3. The delayed controlled release oral pharmaceutical composition according to claim 1, wherein said rate-controlling hydrophilic substance is selected from a group consisting of: hydroxypropyl cellulose, polyvinylpyrrolidone, hydroxypropylmethyl cellulose, carboxymethyl cellulose sodium, sodium polyacrylate, polyvinyl alcohol, polyethylene glycol, sodium alginate, and guar gum.

4. The delayed controlled release oral pharmaceutical composition according to claim 1, wherein said rate-controlling hydrophobic substance is selected from a group consisting of methyl cellulose, ethyl cellulose, cellulose acetate, stearic acid, methacrylate polymers, aliphatic polyesters, shellac and zein.

5. The delayed controlled release oral pharmaceutical composition according to claim 1, wherein said enteric coat comprises an enteric polymer selected from commercially available Eudragit™ L, Eudragit™ S and combinations thereof.

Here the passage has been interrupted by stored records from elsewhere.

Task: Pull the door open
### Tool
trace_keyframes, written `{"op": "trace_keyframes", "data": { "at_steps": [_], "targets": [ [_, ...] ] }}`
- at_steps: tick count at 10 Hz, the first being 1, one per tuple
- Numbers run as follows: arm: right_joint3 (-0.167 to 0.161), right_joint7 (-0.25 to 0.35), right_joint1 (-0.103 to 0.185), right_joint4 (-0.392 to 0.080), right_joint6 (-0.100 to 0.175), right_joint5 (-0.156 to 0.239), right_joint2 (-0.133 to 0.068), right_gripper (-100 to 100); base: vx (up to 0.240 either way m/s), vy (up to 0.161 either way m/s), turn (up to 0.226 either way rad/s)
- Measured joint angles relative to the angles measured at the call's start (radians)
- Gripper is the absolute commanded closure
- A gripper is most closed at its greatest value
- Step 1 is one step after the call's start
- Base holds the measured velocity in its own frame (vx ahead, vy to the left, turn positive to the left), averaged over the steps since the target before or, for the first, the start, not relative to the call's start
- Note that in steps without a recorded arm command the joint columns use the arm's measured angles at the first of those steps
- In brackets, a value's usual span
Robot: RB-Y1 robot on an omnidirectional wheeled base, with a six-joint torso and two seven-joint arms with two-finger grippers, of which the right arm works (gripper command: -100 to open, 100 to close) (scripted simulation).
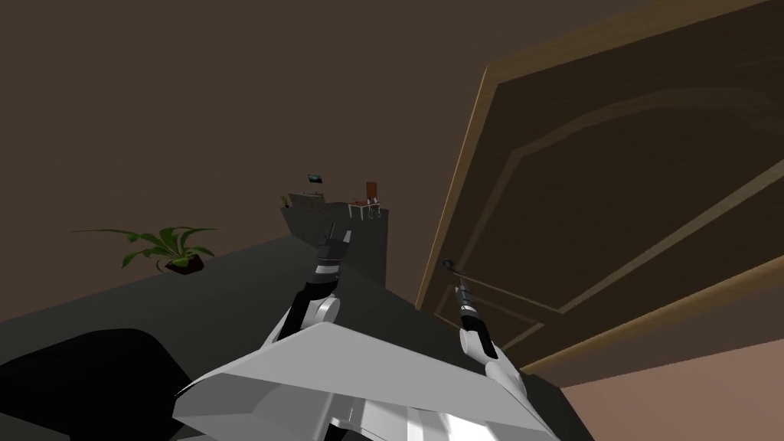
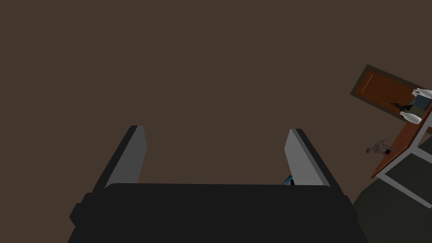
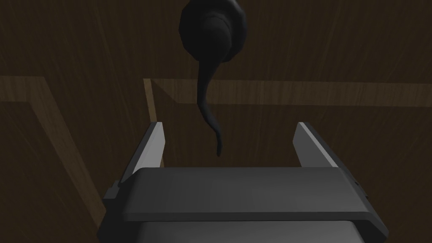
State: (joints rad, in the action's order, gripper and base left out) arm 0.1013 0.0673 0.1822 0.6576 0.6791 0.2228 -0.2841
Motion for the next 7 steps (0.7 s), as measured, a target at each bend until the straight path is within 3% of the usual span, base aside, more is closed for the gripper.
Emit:
{"op": "trace_keyframes", "data": {
  "at_steps": [1, 2, 3, 6, 7],
  "targets": [
    [0.002, 0.015, 0.011, -0.038, 0.018, 0.003, -0.017, -100, 0.206, -0.006, 0.144],
    [0.009, 0.022, -0.014, -0.013, 0.016, 0.008, -0.025, -100, 0.207, -0.028, 0.147],
    [0.012, 0.039, -0.007, -0.044, 0.026, 0.013, -0.047, -100, 0.195, -0.019, 0.164],
    [0.03, 0.068, -0.044, -0.033, 0.034, 0.026, -0.082, -100, 0.171, -0.022, 0.08],
    [0.03, 0.069, -0.045, -0.031, 0.033, 0.027, -0.083, 100, -0.009, 0.002, -0.003]
  ]
}}
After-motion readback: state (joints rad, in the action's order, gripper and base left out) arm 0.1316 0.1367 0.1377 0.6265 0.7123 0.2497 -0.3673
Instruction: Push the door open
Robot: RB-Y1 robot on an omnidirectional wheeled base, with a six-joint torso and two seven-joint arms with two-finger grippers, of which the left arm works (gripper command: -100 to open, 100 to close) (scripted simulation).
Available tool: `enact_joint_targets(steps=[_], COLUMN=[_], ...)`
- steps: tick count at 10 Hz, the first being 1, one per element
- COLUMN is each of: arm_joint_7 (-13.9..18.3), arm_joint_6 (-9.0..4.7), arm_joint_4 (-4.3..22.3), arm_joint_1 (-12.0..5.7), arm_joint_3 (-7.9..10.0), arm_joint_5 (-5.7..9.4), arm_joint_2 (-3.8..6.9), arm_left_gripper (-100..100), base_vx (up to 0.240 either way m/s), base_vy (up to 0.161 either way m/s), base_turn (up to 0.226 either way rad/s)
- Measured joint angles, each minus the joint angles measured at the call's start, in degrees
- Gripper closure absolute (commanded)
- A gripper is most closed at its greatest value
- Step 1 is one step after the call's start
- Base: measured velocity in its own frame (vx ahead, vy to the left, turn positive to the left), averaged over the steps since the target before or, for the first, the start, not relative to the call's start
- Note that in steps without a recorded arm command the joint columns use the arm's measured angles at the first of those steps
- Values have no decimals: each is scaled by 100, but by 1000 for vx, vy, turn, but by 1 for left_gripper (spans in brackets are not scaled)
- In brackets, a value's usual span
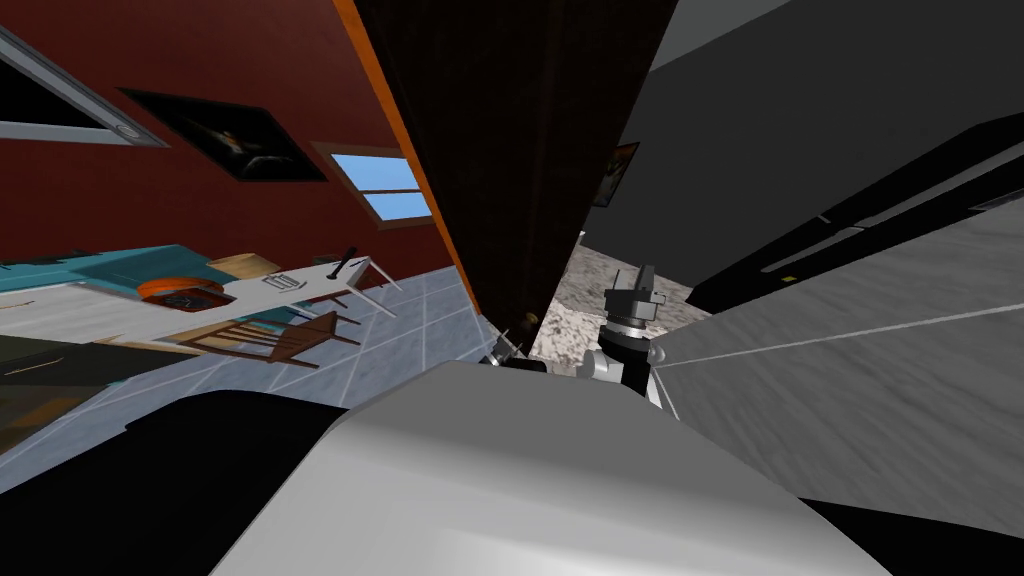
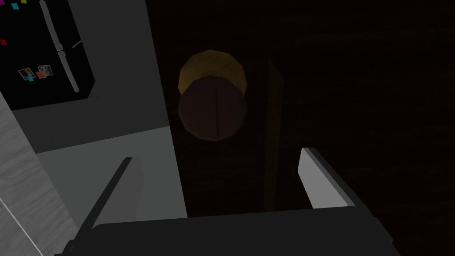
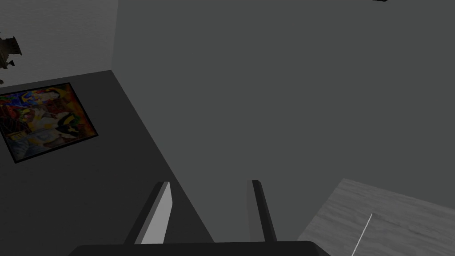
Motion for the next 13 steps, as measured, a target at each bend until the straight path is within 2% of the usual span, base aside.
enact_joint_targets(steps=[2, 4, 5, 10, 11, 12, 13], arm_joint_7=[-15, -10, -7, -10, -10, 0, -19], arm_joint_6=[28, 68, 77, 67, 67, 79, 63], arm_joint_4=[49, 78, 72, 78, 78, 31, 4], arm_joint_1=[-77, -160, -162, -159, -159, -129, -61], arm_joint_3=[18, 34, 32, 34, 34, 52, 83], arm_joint_5=[16, 30, 29, 30, 30, 50, 85], arm_joint_2=[-47, -170, -179, -170, -170, -76, -37], arm_left_gripper=[-100, -100, 100, 100, -100, -100, -100], base_vx=[182, 92, -5, -13, -92, -179, -223], base_vy=[-114, -92, 8, 13, 9, 14, 9], base_turn=[-23, 2, -2, -2, 125, 177, 119])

6. A delayed controlled release oral pharmaceutical composition in the form of tablet containing an effective amount of mesalamine, wherein said tablet is prepared by a process consisting essentially of:

a) admixing and granulating mesalamine with a rate-controlling hydrophilic or hydrophobic substance and optionally other pharmaceutically acceptable excipients to form a core matrix;

b) compressing said core matrix into a tablet;

c) optionally applying a seal/sub coat to said tablet; and

d) applying an enteric coating.

7. The delayed controlled release oral tablet according to claim 6, wherein mesalamine is present in a weight range of 800mg to 1200 mg and the final tablet weighs in the range of 1200mg to 1800g.

8. The delayed controlled release oral pharmaceutical composition according to claim 1 and 6, wherein other pharmaceutically acceptable excipients are selected from the group consisting of diluents, binders, disintegrants, glidants, lubricants, and stabilizers.

9. The delayed controlled release oral pharmaceutical composition according to claim 5, wherein the enteric coat further comprises a plasticizer, antifoaming agent, anti-tacking agent, pore-formers and pigments.

10. The delayed controlled release oral pharmaceutical composition according to any of the preceding claims, wherein the core matrix is devoid of any lipophilic substance.